Would you copy the material below word for word, beginning with its first line and ending with the line that contains "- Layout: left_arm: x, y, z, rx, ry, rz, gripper"?
───
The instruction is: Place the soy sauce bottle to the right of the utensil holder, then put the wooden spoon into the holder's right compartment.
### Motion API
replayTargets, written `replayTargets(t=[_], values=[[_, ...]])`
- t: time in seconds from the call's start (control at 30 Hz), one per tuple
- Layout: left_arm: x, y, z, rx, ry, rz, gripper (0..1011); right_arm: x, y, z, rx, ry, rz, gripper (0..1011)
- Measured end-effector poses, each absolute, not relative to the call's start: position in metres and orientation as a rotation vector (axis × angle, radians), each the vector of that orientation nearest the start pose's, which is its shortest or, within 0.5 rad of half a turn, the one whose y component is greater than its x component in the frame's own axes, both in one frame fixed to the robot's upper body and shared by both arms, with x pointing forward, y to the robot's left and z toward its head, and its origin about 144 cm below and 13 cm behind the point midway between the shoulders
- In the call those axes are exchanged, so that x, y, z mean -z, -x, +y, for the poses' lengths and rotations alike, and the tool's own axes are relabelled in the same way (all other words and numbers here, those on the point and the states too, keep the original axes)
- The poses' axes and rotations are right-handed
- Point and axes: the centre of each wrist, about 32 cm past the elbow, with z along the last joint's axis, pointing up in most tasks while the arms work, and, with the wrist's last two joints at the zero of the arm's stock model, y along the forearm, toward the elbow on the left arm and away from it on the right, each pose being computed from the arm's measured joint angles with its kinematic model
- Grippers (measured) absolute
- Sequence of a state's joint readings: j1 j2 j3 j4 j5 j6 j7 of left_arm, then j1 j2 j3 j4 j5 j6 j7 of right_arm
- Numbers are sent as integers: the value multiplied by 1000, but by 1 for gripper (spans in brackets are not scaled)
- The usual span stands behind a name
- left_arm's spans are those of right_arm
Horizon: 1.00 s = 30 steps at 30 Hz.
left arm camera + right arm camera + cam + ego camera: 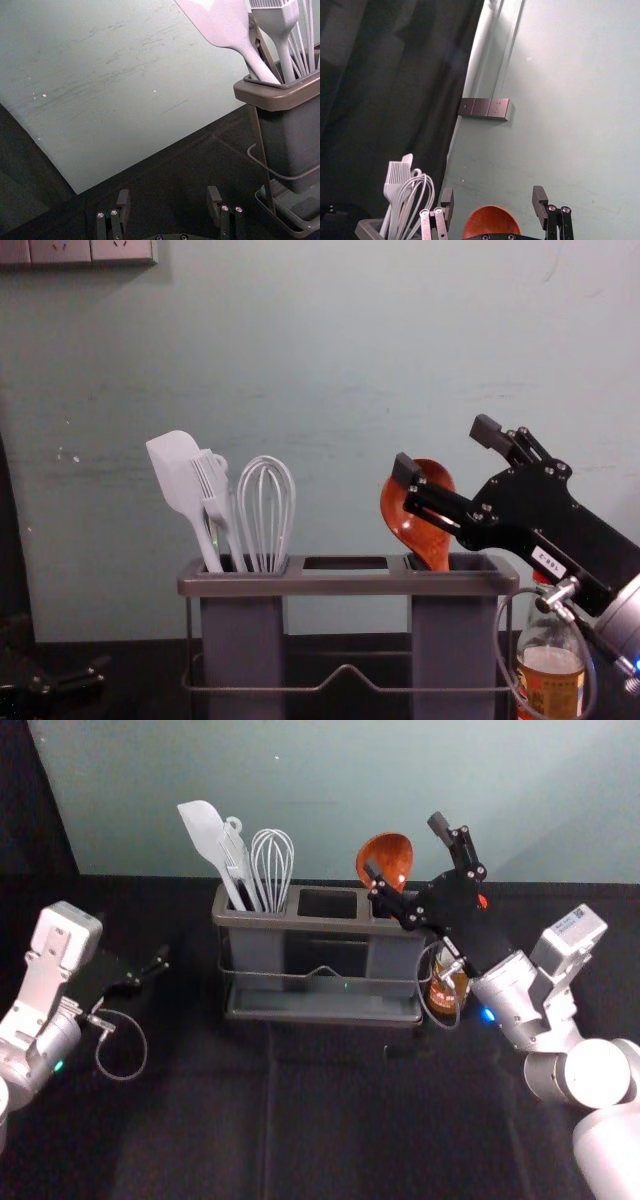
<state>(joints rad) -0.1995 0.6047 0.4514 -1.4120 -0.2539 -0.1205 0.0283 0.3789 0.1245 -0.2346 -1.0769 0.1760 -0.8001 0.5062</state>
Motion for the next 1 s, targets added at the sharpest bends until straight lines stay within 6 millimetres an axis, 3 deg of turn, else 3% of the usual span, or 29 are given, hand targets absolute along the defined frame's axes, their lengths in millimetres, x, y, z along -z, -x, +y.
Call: replayTargets(t=[0.53, 1.0], values=[[-1140, -489, 310, -1248, -304, -285, 1005, -1160, -530, -220, 895, -352, -578, 1003], [-1140, -489, 310, -1248, -304, -285, 1005, -1191, -468, -243, 916, -214, -441, 1002]])
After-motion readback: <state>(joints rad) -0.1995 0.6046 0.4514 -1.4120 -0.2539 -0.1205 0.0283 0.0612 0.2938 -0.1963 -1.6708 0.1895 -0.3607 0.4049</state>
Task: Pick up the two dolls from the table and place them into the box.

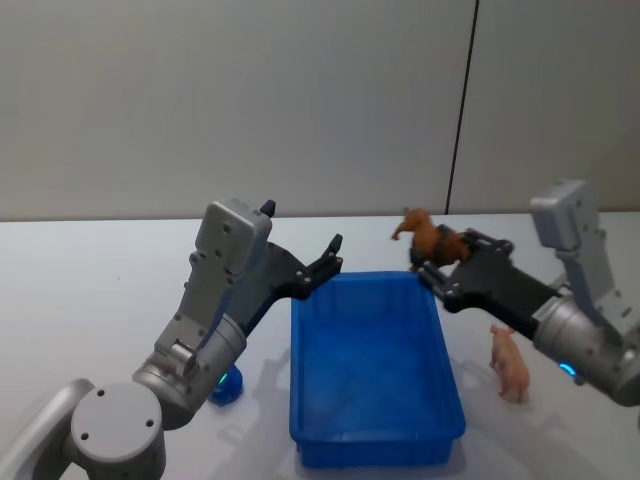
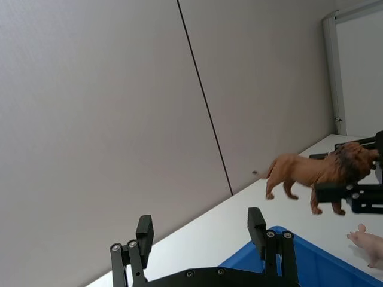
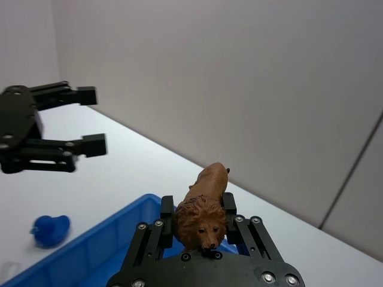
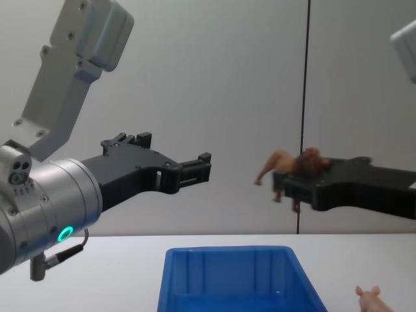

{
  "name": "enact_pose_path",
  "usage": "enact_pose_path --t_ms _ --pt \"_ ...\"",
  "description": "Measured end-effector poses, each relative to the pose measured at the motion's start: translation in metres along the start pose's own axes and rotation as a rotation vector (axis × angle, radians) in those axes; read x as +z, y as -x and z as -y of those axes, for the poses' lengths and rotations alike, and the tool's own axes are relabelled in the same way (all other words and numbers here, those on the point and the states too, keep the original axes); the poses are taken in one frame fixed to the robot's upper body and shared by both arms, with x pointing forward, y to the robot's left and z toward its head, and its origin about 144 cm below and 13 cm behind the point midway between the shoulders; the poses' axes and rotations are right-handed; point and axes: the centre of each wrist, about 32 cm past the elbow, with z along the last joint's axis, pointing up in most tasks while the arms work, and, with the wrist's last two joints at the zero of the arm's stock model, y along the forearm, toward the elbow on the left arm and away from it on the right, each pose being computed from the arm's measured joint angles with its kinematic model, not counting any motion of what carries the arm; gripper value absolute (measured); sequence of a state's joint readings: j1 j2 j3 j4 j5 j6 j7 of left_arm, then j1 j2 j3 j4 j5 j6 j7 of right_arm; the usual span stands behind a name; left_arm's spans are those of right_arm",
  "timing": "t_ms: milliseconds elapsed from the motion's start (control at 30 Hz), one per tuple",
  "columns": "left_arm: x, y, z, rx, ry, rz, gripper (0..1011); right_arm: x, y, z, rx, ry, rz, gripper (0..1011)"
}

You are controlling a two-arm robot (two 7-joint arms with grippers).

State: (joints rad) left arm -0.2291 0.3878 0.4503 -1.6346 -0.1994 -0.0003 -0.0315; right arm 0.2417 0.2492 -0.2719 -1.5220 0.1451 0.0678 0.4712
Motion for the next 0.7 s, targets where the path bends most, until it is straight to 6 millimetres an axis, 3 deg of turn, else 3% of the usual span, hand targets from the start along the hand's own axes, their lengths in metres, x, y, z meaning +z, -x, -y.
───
Response to the exercise -
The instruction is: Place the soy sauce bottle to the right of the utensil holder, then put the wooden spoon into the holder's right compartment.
### Motion API
replayTargets, written `replayTargets(t=[_], values=[[_, ...]])`
- t: time in seconds from the call's start (control at 30 Hz), one per tuple
- Layout: left_arm: x, y, z, rx, ry, rz, gripper (0..1011); right_arm: x, y, z, rx, ry, rz, gripper (0..1011)

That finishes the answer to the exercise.